Implications and Future Directions
The proposed DCP compositing approach is model-agnostic and easily extensible to other object classes and detection paradigms. Its integration of semantic and depth-based constraints provides a generic framework for robust synthetic data generation, suitable for applications requiring physical realism—such as autonomous driving, crowd analysis, and advanced instance segmentation. Potential extensions include:
- Adapting DCP for temporal consistency, enabling video-level augmentation for tracking and action recognition tasks.

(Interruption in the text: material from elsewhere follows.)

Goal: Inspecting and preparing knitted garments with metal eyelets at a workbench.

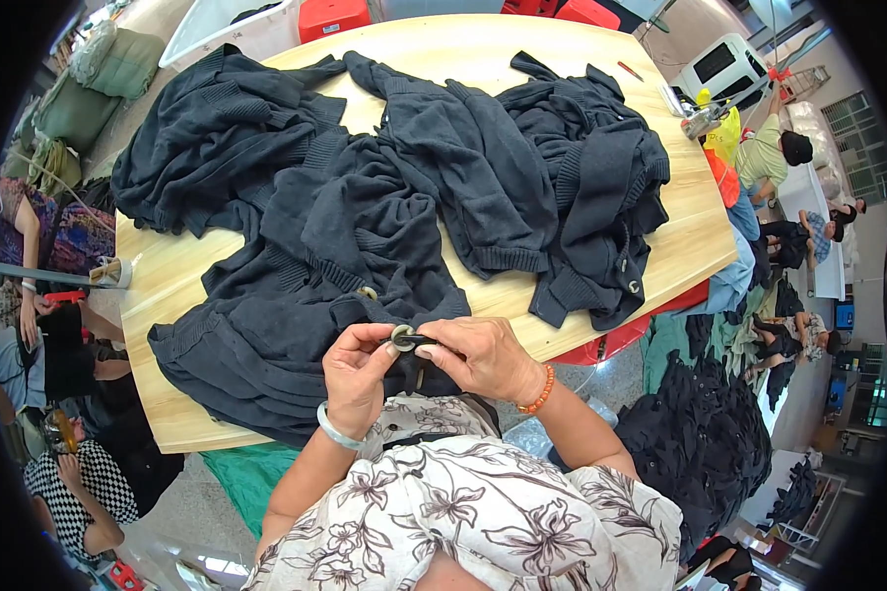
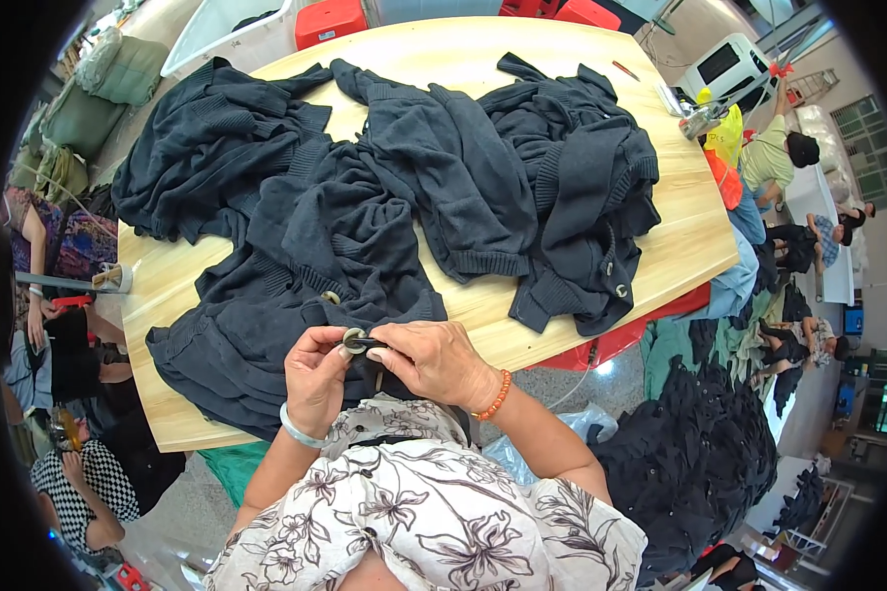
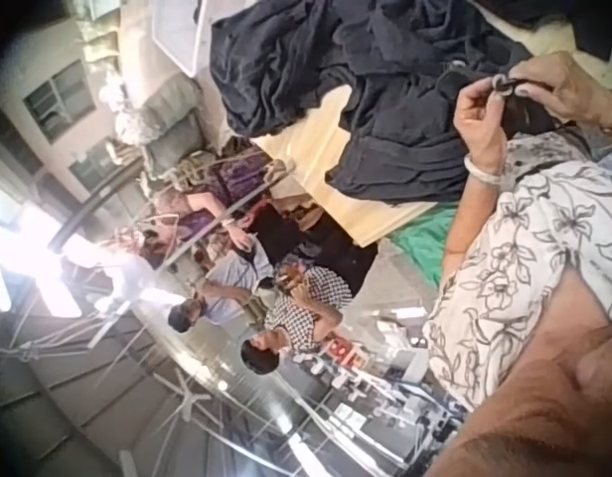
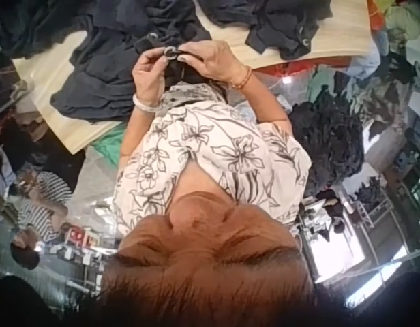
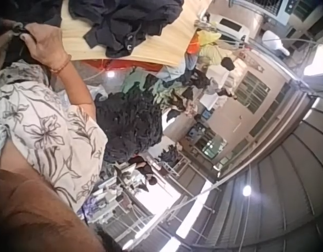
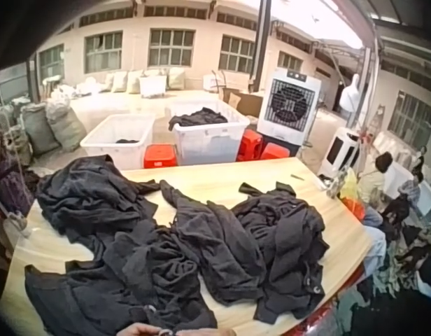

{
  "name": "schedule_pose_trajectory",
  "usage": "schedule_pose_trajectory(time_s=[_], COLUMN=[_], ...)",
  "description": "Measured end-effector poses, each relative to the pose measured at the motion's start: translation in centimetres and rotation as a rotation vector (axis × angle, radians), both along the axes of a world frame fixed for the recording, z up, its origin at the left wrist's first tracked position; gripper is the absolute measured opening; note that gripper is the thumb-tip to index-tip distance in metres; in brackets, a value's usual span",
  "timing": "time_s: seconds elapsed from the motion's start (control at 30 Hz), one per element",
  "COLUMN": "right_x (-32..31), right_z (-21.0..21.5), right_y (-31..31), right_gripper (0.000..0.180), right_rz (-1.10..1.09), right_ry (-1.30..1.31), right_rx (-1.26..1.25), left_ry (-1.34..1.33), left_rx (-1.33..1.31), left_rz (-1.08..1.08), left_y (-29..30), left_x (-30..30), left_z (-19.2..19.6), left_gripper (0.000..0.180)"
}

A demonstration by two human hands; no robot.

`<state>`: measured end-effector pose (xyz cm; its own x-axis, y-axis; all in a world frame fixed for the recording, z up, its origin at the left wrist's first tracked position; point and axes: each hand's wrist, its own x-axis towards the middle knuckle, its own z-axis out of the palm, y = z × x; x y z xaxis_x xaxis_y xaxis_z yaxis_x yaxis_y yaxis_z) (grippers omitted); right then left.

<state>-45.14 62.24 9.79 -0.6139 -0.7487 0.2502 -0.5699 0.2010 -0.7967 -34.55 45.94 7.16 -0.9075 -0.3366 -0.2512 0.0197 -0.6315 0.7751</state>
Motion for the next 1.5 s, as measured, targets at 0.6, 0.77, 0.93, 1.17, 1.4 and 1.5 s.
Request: schedule_pose_trajectory(time_s=[0.6, 0.77, 0.93, 1.17, 1.4, 1.5], right_x=[0.7, 0.3, -0.3, 1.1, 1.9, 1.4], right_z=[-0.9, -1.8, -1.9, -1.5, -2.4, -2.7], right_y=[-1.4, -2.2, -2.0, -1.5, -3.1, -3.3], right_gripper=[0.042, 0.031, 0.013, 0.020, 0.012, 0.009], right_rz=[-0.084, -0.023, -0.202, -0.212, -0.242, -0.321], right_ry=[-0.381, -0.598, -0.987, -0.717, -0.469, -0.545], right_rx=[-0.113, -0.262, -0.264, -0.188, -0.220, -0.278], left_ry=[-0.038, -0.019, -0.038, -0.055, -0.064, -0.071], left_rx=[0.094, 0.089, 0.175, 0.257, 0.102, 0.142], left_rz=[-0.010, -0.011, 0.008, 0.021, 0.034, 0.040], left_y=[-0.2, -0.5, -1.0, -1.1, -0.8, -1.2], left_x=[-0.1, 0.1, 0.0, -0.3, -0.2, -0.2], left_z=[-0.7, -0.6, -0.6, -0.9, -1.0, -0.5], left_gripper=[0.023, 0.023, 0.021, 0.020, 0.022, 0.021])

- Integration with generative architectures (e.g., diffusion models) to further alleviate boundary artifacts and enhance composite realism.
- Data-driven learning of multimodal fusion weights and adaptive placement scoring, moving beyond manually-tuned hyperparameters.
Conclusion
Depth-Copy-Paste establishes a robust augmentation methodology that effectively mitigates the weaknesses of traditional copy-paste augmentation. By leveraging multimodal retrieval and depth-aware operations, DCP produces visually and geometrically plausible composites that significantly improve the generalization of face detection models, particularly in challenging occluded and complex environments. The presented results and analyses substantiate the claim that harmonizing semantic understanding and 3D reasoning is essential for high-quality synthetic data generation in computer vision.